Some research on using regular expressions to filter scripts (Asp.net + C #)
Source: Internet
Author: User
When creating some websites (especially BBS and so on), users are often required to enter HTML-style code, but scripts are not allowed to run, in order to enrich the webpage style, malicious code execution is prohibited.
Of course, the htmlencode and htmldecode methods cannot be used, because the basic HTML code cannot be connected.
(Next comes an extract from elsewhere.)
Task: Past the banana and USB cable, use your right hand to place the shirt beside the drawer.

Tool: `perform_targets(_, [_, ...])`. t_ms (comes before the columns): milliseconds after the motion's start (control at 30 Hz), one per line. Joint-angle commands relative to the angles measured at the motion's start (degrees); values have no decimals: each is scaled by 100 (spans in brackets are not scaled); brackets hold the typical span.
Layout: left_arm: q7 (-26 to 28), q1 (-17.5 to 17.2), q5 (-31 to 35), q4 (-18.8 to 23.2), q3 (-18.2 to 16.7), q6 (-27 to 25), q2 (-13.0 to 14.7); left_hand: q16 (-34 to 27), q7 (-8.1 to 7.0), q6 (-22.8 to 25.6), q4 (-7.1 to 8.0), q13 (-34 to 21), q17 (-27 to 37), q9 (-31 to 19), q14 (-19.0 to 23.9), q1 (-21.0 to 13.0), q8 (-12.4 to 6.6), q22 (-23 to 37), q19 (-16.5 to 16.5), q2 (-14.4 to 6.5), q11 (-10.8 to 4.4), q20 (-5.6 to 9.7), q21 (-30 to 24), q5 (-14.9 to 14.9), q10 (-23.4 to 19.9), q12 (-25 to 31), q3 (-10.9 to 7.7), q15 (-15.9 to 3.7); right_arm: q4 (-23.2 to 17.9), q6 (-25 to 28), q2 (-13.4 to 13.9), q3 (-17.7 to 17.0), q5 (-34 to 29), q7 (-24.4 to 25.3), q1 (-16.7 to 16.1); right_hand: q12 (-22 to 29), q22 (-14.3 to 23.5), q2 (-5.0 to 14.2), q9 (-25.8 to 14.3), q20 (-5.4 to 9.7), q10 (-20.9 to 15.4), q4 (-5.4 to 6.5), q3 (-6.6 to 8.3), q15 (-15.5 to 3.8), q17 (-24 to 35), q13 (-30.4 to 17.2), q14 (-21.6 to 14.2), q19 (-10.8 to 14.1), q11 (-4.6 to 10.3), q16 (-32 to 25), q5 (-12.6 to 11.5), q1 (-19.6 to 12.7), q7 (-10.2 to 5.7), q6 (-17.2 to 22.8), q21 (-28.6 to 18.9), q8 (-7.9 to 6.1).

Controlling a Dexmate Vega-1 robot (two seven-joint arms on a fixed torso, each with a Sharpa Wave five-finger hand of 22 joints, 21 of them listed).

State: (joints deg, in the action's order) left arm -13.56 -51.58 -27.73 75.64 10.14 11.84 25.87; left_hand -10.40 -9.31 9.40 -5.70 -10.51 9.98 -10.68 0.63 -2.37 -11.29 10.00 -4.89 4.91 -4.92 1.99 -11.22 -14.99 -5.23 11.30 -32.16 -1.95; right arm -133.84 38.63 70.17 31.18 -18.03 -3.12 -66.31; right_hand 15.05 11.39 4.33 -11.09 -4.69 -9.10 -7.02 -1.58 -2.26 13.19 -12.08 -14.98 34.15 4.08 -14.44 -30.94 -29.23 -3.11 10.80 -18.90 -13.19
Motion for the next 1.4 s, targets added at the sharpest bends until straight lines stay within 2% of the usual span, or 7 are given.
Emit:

I did not find a good solution for searching on the Internet, but I collected some examples of script Attacks:
1. <SCRIPT> mark the Code contained in 2. Code in <a href = javascript :... 3. Code in the on... event of other basic controls 4. attacks caused by loading other pages in IFRAME and frameset With these materials, things are much simpler. Write a simple method and replace the above Code with the regular expression:
Public String wipescript (string HTML)
{
System. text. regularexpressions. regEx regex1 = new system. text. regularexpressions. regEx (@ "<SCRIPT [/S] + </script *>", system. text. regularexpressions. regexoptions. ignorecase );
System. text. regularexpressions. regEx regex2 = new system. text. regularexpressions. regEx (@ "href * = * [/S] * script *:", system. text. regularexpressions. regexoptions. ignorecase );
System. text. regularexpressions. regEx regex3 = new system. text. regularexpressions. regEx (@ "on [/S] * =", system. text. regularexpressions. regexoptions. ignorecase );
System. text. regularexpressions. regEx regex4 = new system. text. regularexpressions. regEx (@ "<IFRAME [/S] + </iframe *>", system. text. regularexpressions. regexoptions. ignorecase );
System. text. regularexpressions. regEx regex5 = new system. text. regularexpressions. regEx (@ "<frameset [/S] + </frameset *>", system. text. regularexpressions. regexoptions. ignorecase );
Html = regex1.replace (HTML, ""); // filter <SCRIPT> </SCRIPT> tags
Html = regex2.replace (HTML, ""); // filter href = javascript: (<A>) attributes
Html = regex3.replace (HTML, "_ disibledevent ="); // filter events of other controls.
Html = regex4.replace (HTML, ""); // filter IFRAME
Html = regex5.replace (HTML, ""); // filter frameset
Return HTML;
}
This method may contain the HTML code of the script, and The Returned Code is the clean code.
I have done some simple tests and can meet the requirements, but I still have a few questions:
Are there other script attacks? Is there any other better solution?
The content source of this page is from Internet, which doesn't represent Alibaba Cloud's opinion;
products and services mentioned on that page don't have any relationship with Alibaba Cloud. If the
content of the page makes you feel confusing, please write us an email, we will handle the problem
within 5 days after receiving your email.
If you find any instances of plagiarism from the community, please send an email to:
info-contact@alibabacloud.com
and provide relevant evidence. A staff member will contact you within 5 working days.